Advantages are, in addition to the optimal adaptation of the stent to the vessel, the optimal placement (without the risk to close outgoing vessels, such as renal arteries) and the uncomplicated insertion in comparison to the usual placement of an abdominal stent.

3a . 3b and 3c show an example of the formation of a coil in a cerebral aneurysm.

The starting point is a 3D data set (eg a CT or rotational angiography of the aneurysm, based on a segmentation of the data set and any measuring points set by the user, for example the boundaries of the area to be closed) 3a indicated by "crosses", the shape of the "optimal" coil can be calculated automatically, e.g. B. as a grid model, as it is for example in 3b is shown. In addition to the coil for closing the aneurysm, possible vessel sculptures for modeling the affected vessels can also be taken into account. In this way, a very complex "repair tool" can be planned. This model then counts as programming for the Catome Cat, the z. B. can be introduced via a catheter into the aneurysm (see 3c ). Locally, the units organize themselves as previously defined (see 3b ), to the coil or stents of the predetermined shape (see 3c ). Benefits include, in addition to the optimal design of the coil, the optimal placement (without the risk of closing or otherwise affecting the carrier vessel) and the uncomplicated introduction compared to the usual coiling and stenting of an intracranial aneurysm.
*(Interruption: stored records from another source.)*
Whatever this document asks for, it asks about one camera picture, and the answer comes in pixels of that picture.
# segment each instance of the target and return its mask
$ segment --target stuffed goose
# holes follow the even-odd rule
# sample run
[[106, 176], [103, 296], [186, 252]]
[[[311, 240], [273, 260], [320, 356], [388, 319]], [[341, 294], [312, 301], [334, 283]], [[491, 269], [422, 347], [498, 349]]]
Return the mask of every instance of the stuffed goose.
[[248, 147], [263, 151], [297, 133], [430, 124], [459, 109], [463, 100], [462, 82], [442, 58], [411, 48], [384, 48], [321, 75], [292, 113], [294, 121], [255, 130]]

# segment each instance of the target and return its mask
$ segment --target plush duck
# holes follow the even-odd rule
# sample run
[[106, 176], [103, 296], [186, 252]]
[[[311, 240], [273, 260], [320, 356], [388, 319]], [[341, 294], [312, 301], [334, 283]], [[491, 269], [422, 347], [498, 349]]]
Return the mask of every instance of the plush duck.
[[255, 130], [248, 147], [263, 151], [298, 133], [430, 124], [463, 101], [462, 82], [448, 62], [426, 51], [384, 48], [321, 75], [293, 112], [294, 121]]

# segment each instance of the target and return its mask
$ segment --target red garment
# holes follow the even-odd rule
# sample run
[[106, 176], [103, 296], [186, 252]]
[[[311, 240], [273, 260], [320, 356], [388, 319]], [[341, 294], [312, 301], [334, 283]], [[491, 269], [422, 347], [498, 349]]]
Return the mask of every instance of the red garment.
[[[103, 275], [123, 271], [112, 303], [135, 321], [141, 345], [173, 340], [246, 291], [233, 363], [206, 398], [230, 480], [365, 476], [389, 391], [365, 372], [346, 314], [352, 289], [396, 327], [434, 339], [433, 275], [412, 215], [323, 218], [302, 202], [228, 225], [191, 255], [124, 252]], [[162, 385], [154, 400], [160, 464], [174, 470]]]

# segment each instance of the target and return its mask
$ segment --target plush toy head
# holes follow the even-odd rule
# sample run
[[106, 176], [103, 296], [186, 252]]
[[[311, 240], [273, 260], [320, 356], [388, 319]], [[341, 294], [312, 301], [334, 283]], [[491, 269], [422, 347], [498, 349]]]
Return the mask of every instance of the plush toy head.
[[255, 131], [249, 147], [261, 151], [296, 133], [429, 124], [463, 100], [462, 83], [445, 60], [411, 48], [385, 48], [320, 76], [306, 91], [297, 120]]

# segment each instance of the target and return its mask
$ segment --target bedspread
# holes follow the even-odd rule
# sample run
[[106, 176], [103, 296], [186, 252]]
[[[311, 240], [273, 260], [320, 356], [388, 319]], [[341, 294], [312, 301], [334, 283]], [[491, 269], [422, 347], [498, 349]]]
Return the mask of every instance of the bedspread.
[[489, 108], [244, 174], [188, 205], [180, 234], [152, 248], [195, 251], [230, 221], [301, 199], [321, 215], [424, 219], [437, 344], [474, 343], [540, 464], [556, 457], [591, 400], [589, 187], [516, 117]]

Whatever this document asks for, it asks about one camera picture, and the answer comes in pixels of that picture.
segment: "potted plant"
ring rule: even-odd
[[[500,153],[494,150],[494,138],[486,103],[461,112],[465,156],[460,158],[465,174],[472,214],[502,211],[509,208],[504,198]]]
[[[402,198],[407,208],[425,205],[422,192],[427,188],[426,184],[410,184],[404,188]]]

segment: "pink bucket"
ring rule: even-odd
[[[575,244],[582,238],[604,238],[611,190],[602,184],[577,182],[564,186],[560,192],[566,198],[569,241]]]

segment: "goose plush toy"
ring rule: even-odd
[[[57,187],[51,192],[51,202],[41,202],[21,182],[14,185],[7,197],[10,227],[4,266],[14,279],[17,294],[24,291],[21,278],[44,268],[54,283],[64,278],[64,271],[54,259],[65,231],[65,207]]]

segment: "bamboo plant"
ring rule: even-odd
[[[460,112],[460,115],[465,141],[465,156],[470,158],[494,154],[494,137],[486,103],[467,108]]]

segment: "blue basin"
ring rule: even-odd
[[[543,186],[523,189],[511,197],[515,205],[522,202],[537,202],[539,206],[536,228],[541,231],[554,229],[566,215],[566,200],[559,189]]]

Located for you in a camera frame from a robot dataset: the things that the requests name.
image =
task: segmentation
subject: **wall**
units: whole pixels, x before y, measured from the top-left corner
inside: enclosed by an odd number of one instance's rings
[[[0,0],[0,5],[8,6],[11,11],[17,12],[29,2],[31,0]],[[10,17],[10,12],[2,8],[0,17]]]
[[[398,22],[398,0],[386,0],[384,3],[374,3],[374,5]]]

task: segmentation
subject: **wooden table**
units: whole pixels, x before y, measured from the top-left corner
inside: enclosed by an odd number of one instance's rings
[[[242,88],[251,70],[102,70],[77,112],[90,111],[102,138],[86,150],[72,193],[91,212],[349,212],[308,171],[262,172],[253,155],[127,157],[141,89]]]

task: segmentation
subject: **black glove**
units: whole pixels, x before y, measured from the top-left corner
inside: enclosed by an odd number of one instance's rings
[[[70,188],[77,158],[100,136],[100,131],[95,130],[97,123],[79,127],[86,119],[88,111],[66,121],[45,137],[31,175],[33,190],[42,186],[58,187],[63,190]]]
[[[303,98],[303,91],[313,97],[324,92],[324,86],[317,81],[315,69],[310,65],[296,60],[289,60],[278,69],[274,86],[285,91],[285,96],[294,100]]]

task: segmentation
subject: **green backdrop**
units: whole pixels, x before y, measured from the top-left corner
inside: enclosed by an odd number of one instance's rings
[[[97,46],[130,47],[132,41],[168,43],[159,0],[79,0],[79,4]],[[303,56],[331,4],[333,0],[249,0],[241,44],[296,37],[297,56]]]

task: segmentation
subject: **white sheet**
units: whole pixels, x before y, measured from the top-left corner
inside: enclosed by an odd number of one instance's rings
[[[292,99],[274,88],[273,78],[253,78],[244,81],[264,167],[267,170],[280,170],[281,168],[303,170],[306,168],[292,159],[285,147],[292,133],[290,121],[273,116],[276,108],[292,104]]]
4a . 4b and 4c show an example of embolization of a liver tumor.

The starting point is a 3D data set (eg a CT or rotational angiography of the liver vessel supplying the tumor.) Based on a segmentation of the data set and any measuring points set by the user (for example marking the vessels to be closed here), in the 4a indicated by "crosses", the shape of the "optimal" blockages can be calculated for the arteries to be embolized, e.g. B. as a grid model, as it is for example in 4b is shown. This model then counts as programming for the Catome Cat, the z. B. can be introduced via a catheter into the hepatic arteries (see 4c ). Locally, the units organize themselves as previously defined (see 4b ), to the embolisators of the previously determined form (see 4c ).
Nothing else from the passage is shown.